Archaeology and Genetic History
The Hadza are not closely related to any other people. The Hadza language was once classified with the Khoisan languages because it has clicks, but there is no real evidence they are related, and Hadza is now usually considered an isolate. Genetically, the Hadza do not appear to be particularly closely related to other Khoisan-language-speakers: even the Sandawe, who live just 150 km away, diverged from the Hadza more than 15,000 years ago. Genetic testing also suggests significant admixture has occurred between the Hadza and Bantu, Nilotic and Cushitic-speaking populations in the last few thousand years. Today a small number of Hadza women marry into neighbouring groups such as the Bantu Isanzu and the Nilotic Datoga, but these marriages often fail and the woman and her children return to the Hadza. In previous decades rape or capture of Hadza women by outsiders seems to have been common. The reverse situation (Hadza men marrying non-Hadza women) is very rare today, probably because their neighbours view the Hadza as having low status, although during a famine in 1918-20 some Hadza men are reported as taking Isanzu wives.
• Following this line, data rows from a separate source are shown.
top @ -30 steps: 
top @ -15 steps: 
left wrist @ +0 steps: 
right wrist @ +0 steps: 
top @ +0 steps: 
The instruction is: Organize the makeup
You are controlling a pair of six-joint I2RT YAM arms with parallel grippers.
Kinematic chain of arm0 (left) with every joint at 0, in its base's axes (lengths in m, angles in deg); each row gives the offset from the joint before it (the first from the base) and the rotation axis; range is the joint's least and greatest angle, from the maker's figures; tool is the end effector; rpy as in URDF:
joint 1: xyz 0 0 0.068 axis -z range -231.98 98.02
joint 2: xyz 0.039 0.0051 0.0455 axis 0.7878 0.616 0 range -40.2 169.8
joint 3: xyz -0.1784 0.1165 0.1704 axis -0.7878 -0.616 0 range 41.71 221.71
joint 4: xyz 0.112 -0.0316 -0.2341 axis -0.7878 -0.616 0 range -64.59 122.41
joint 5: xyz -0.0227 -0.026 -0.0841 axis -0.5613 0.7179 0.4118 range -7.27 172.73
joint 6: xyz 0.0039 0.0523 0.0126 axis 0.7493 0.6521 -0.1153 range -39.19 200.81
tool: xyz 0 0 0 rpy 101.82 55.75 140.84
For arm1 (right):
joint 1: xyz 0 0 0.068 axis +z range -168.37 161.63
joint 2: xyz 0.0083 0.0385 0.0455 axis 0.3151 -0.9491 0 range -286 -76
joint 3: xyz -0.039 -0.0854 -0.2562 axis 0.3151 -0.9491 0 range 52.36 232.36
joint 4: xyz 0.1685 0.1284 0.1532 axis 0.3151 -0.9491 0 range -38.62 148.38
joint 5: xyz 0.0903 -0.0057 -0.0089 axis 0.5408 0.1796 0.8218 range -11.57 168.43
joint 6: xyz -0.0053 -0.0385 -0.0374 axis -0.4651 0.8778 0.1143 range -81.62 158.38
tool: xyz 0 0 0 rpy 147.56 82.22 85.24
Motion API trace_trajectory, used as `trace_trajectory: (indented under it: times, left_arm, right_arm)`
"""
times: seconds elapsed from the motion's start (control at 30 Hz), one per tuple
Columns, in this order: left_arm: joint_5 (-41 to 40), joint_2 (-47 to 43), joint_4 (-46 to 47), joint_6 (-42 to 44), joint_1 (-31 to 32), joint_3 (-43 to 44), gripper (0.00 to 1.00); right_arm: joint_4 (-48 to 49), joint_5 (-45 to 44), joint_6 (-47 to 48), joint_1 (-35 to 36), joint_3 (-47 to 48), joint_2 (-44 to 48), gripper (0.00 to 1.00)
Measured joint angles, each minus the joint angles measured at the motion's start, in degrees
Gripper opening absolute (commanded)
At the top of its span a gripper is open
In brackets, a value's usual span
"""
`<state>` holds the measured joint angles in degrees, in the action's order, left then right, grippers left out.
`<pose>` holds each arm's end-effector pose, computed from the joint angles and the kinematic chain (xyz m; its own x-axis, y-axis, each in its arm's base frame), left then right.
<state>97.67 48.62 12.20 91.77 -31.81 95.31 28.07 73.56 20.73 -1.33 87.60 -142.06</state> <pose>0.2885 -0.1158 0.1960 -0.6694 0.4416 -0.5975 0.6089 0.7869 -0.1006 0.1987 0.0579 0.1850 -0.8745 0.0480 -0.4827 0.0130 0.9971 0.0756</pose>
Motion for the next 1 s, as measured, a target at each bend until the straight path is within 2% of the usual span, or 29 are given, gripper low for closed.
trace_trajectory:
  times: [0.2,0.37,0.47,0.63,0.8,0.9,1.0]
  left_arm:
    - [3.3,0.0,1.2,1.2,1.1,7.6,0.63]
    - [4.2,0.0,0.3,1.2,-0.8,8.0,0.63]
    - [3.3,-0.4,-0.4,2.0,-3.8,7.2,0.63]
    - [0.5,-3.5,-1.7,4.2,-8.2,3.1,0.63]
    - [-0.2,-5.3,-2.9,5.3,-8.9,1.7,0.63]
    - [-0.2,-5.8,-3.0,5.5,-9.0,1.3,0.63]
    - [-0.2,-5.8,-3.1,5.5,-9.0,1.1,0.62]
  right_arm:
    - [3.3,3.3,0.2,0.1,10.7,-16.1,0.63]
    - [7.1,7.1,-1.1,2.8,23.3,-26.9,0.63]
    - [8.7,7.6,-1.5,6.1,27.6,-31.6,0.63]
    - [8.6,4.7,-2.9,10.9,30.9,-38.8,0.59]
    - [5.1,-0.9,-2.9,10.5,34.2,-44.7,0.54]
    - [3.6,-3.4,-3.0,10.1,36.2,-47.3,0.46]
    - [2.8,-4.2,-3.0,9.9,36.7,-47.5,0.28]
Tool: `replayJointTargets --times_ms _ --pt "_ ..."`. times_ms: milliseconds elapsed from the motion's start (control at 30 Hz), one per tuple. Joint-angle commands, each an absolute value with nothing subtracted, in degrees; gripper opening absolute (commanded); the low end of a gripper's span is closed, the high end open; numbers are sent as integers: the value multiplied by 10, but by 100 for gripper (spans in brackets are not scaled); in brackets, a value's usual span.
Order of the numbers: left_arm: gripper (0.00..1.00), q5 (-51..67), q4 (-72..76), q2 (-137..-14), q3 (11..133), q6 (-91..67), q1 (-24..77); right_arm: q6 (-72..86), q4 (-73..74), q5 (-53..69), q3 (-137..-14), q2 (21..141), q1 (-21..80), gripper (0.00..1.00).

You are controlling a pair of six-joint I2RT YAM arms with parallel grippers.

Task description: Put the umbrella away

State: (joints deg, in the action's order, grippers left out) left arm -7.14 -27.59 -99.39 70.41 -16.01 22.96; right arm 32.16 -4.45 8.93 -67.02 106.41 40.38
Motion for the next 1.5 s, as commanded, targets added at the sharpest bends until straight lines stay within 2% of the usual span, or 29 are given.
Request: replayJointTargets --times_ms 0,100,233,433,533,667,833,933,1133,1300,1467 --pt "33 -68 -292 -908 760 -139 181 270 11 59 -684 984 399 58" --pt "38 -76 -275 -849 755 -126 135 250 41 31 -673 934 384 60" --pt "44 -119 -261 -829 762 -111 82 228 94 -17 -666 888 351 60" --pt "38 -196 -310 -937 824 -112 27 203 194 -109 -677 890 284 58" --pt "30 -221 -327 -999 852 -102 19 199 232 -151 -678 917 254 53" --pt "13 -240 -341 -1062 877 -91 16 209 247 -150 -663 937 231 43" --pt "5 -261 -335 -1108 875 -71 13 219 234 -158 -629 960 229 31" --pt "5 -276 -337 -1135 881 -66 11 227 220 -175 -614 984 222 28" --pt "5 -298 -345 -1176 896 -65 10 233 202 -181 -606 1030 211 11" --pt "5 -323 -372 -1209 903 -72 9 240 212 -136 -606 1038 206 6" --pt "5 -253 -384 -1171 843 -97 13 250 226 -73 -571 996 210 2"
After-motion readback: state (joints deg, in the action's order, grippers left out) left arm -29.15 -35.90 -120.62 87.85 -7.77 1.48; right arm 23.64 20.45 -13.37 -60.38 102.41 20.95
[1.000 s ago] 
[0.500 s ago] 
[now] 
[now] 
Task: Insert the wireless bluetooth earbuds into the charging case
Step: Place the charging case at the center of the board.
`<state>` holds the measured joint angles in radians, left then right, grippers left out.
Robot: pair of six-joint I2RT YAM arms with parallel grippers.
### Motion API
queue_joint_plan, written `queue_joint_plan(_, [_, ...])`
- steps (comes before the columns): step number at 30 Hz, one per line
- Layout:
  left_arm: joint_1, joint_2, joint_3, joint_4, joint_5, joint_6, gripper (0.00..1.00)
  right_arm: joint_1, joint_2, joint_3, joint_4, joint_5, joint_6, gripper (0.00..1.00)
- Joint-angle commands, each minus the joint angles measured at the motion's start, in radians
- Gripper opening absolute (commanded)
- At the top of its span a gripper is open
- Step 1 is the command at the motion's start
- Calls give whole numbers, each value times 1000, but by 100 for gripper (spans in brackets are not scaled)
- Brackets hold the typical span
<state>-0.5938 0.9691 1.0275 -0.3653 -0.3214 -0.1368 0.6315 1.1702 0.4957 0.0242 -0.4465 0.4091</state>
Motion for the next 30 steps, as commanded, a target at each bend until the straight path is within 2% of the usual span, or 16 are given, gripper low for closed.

The Hadza's ancestors have probably lived in their current territory for a very long time. Hadzaland is just 50 km from Olduvai Gorge, an area sometimes called the "Cradle of Mankind" because of the number of hominin fossils found there, and 40 km from the prehistoric site of Laetoli. Archaeological evidence suggests that the area has been continuously occupied by hunter gatherers much like the Hadza since at least the beginning of the Later Stone Age, 50,000 years ago. Although they do not make rock art today, several rock art sites within their territory, probably at least two thousand years old, are considered by the Hadza to have been created by their ancestors, and their own oral history does not suggest they moved to Hadzaland from elsewhere.